A patient in his late 30s presented to an MDU GP member complaining of a cough that had lasted for two weeks. Our member prescribed a one week course of phenoxymethylpenicillin at 500mg four times a day, which the patient was somewhat cautious about accepting because he thought he was allergic to penicillin.
Our member checked thoroughly through the records and noted several mild gastrointestinal upsets to various different penicillin-based antibiotics, but nothing to suggest the patient was allergic. He advised the patient of what to do in case of an allergy but continued to give the penicillin antibiotic with generalised advice in dealing with upper respiratory tract infections.
The patient started the course of phenoxymethylpenicillin and soon became concerned; he had been unwell with doxycycline in the past and had developed a mild rash to it. He became increasingly anxious and went back to our member, who reassured him but advised that he could try taking the penicillin at double dose twice daily instead of four times daily.
The patient managed two more days of antibiotics - four days in total - before presenting to A&E with a distressing panic attack, complaining to the presenting doctor that he was finding it difficult to breathe and that this was exactly what he thought would happen given his previous reaction to an antibiotic.
The A&E doctor treated the patient with antihistamines, advised him to stop the antibiotic and sent him home. The patient became increasingly upset over what had happened and shortly afterwards the member received a request for records followed by a letter of claim from the patient's solicitor.

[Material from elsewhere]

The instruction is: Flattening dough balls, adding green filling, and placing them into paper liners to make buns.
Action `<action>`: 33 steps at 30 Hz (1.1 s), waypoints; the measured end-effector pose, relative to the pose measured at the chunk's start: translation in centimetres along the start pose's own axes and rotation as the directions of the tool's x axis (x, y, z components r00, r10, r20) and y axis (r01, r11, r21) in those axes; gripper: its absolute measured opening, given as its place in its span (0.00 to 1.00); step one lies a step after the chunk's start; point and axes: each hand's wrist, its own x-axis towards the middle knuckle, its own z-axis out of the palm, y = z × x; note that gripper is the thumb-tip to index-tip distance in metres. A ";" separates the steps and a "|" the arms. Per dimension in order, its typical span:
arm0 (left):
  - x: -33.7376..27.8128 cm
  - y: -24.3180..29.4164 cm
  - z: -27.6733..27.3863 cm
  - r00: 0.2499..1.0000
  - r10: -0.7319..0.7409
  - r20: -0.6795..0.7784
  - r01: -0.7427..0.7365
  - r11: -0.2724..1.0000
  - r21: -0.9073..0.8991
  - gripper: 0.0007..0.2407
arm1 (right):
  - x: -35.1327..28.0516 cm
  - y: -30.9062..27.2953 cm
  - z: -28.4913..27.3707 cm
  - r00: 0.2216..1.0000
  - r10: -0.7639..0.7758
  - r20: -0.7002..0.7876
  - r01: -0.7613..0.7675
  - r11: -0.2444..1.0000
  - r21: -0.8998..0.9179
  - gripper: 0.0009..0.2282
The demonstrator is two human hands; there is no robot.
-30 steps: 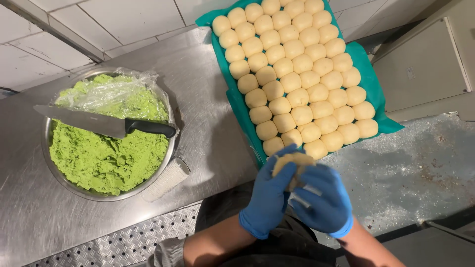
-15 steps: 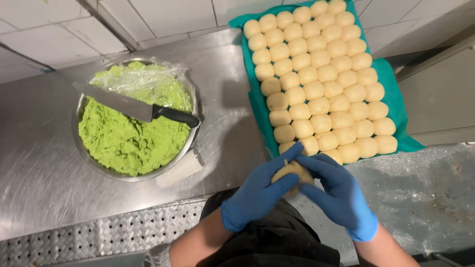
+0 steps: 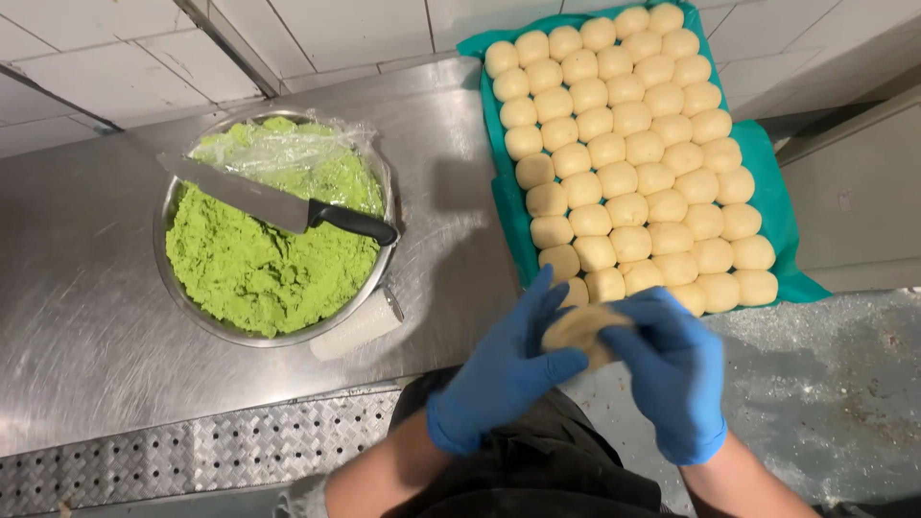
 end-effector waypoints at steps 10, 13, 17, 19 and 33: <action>-1.3 2.4 0.0 0.993 0.117 0.009 -0.075 0.576 0.814 0.18 | 0.9 -2.5 0.3 0.986 -0.150 0.072 0.157 0.981 -0.111 0.18; -1.0 3.7 0.8 0.958 0.271 -0.095 -0.198 0.862 0.467 0.19 | -0.3 -0.1 0.3 0.999 -0.023 0.042 0.028 0.991 -0.129 0.15; -1.3 3.1 0.7 0.968 -0.056 -0.246 0.168 0.871 0.462 0.17 | -0.6 0.5 0.8 0.998 0.044 -0.036 -0.043 0.999 0.030 0.12; -1.5 2.7 0.1 0.958 -0.064 -0.281 0.198 0.855 0.480 0.15 | 0.0 -1.0 0.8 1.000 -0.023 0.004 0.022 1.000 0.014 0.13; -2.7 1.1 -1.3 0.945 0.325 0.025 -0.170 0.427 0.888 0.13 | 1.1 -3.7 1.4 0.957 -0.188 0.220 0.242 0.938 -0.249 0.18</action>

The claim alleged that the member had ignored the patient's concerns about being allergic and that he hadn't paid enough attention to the records, prescribing an antibiotic he knew would cause an allergy. It also alleged that he should never have used an antibiotic in the first place for a likely viral infection, and that he should have prescribed just one dose of antibiotic to test if the patient was allergic. It was implied that as a result, the patient had suffered a panic attack and became increasingly anxious in the weeks since his treatment, although he had made a full recovery from his respiratory tract infection.
The MDU investigated the claim by requesting a full set of records from the GP and a copy set of the hospital records from the patient's solicitors, and we also sought our member's factual statement and comments on the letter of claim. Our member advised that he was aware the patient had dealt with periods of anxiety in the past and that there was no documentation in the records that suggested the patient was actually allergic to penicillin and that he had only had a reaction to doxycycline.
A letter of response denying liability was drafted and issued to the patient's solicitors. The MDU advised that penicillin was not in the same class of antibiotics as doxycycline and there was no evidence that it had caused any kind of allergy at all.
The MDU apologised on behalf of our member for any distress caused but reassured the claimant's solicitor that the GP member had given the penicillin with careful thought and that there was no reason to think either before or after the incident an allergic reaction had occurred.
After two months the claimant's solicitors wrote to say they were dropping the claim in light of the MDU's robust response; the member was delighted with the outcome.